The task: Copy each line below in which the string "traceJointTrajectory" appears.

[[ Data to use, beginning ]]

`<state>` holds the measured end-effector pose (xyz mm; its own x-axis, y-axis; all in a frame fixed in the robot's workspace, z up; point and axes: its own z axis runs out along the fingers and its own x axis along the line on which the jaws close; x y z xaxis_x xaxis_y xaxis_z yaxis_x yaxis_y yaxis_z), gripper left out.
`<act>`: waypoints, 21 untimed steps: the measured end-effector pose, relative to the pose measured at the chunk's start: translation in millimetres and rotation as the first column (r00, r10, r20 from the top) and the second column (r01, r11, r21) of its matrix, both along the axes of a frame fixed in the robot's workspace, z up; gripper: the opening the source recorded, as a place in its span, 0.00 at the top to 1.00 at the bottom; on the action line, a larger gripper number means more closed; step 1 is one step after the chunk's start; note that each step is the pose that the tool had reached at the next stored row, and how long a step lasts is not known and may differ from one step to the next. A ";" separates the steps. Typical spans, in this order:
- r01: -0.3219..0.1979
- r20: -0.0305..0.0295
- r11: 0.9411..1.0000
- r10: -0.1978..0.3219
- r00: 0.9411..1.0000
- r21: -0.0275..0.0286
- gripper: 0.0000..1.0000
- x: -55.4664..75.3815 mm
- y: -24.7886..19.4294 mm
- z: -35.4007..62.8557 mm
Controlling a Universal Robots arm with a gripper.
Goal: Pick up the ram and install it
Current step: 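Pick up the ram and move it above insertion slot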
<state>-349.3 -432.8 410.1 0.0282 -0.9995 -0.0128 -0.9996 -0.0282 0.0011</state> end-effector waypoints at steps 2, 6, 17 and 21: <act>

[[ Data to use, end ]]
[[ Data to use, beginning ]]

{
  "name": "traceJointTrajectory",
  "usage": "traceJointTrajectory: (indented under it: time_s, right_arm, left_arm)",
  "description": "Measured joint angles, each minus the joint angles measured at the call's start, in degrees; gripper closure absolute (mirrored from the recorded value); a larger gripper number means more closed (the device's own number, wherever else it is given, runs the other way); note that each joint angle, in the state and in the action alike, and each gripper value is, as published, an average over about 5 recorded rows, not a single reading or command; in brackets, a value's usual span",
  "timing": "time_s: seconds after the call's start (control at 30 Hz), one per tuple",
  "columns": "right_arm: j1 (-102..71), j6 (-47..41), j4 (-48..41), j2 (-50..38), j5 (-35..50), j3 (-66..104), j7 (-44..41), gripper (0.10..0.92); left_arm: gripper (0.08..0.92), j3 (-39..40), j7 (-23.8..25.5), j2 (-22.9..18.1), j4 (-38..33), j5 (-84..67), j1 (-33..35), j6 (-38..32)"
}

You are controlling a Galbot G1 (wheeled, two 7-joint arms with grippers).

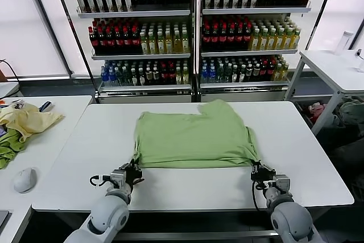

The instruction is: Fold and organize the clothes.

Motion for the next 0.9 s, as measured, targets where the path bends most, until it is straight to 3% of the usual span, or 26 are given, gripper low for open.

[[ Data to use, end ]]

Response:
  "name": "traceJointTrajectory",
  "usage": "traceJointTrajectory: (indented under it: time_s, right_arm, left_arm)",

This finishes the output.